In our investigation of all German parliament members' websites, 513 of 709 members (72%) violated the GDPR — the very regulation they themselves were responsible for enacting into national law. Only 196 designed their websites in compliance with data protection rules.

The recurring pattern across all analyses: Google services dominate. Google Fonts, Google Analytics, Google Maps, Google Tag Manager, Google reCaptcha. In the Vienna doctors' analysis, Google services occupied the top seven positions among external resources most frequently loaded without consent.

Structural causes

The causes rarely lie in malicious intent.

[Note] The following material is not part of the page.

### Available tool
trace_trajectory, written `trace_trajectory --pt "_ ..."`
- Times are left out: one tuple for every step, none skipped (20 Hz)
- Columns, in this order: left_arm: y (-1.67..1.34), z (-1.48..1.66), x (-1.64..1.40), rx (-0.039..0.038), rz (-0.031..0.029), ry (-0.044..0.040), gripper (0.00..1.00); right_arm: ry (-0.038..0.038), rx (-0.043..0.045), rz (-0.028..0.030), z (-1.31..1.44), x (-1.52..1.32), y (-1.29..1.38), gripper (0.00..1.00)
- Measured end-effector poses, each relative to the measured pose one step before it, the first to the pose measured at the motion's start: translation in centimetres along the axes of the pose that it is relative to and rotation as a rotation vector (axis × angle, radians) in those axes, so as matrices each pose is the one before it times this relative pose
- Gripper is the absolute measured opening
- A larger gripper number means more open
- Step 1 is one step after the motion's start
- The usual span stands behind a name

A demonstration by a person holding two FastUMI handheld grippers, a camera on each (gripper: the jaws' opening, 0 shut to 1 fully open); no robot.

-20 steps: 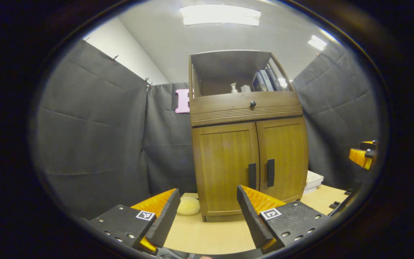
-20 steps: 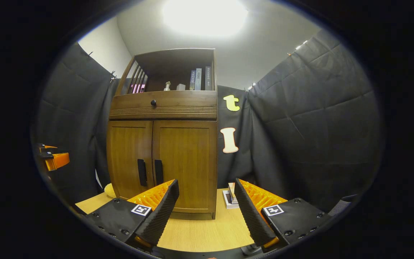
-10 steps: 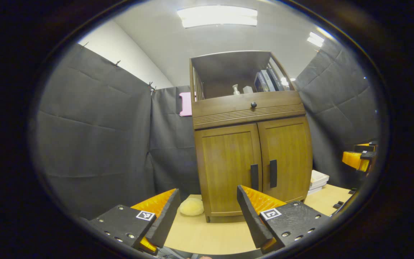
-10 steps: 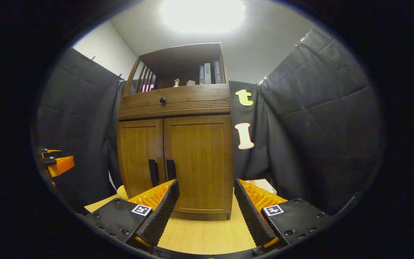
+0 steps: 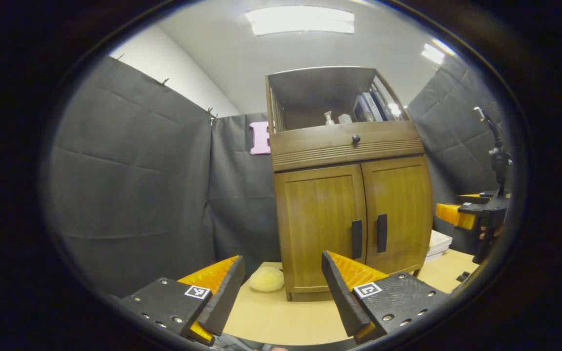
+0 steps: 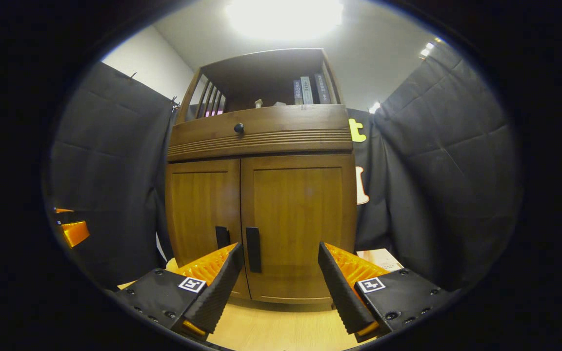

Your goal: Open the right door of the double-door shoe cabinet with the right hand, and open the left door with the left hand.

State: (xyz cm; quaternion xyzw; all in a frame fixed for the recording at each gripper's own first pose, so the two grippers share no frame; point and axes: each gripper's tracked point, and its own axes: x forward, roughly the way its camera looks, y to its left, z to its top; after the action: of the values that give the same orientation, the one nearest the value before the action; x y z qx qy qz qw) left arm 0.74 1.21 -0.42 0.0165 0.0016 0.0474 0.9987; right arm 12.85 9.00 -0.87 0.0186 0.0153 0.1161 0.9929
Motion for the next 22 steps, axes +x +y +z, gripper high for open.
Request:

Web agencies implement default configurations that integrate Google Analytics without considering the data protection consequences. Website builders like Wix set their own cookies without the operator having any influence — as the German Federal Commissioner for Data Protection noted in his 2022 activity report: new offerings are often initially problematic from a data protection perspective because they are frequently created using pre-built template systems that inherently use unnecessary cookies and integrate external services.¹

WordPress plugins load external resources that the operator never consciously integrated. And cookie banners are displayed but are often technically ineffective — the cookies are set regardless of the user's decision. None of this can be captured with a single manual scan. It only becomes visible through systematic, automated analysis at scale.

"It should be noted that new offerings are often initially problematic from a data protection perspective because they are frequently created using pre-built template systems that not infrequently use unnecessary cookies and integrate external services." — Prof. Ulrich Kelber: Activity Report for Data Protection and Freedom of Information 2022 ↩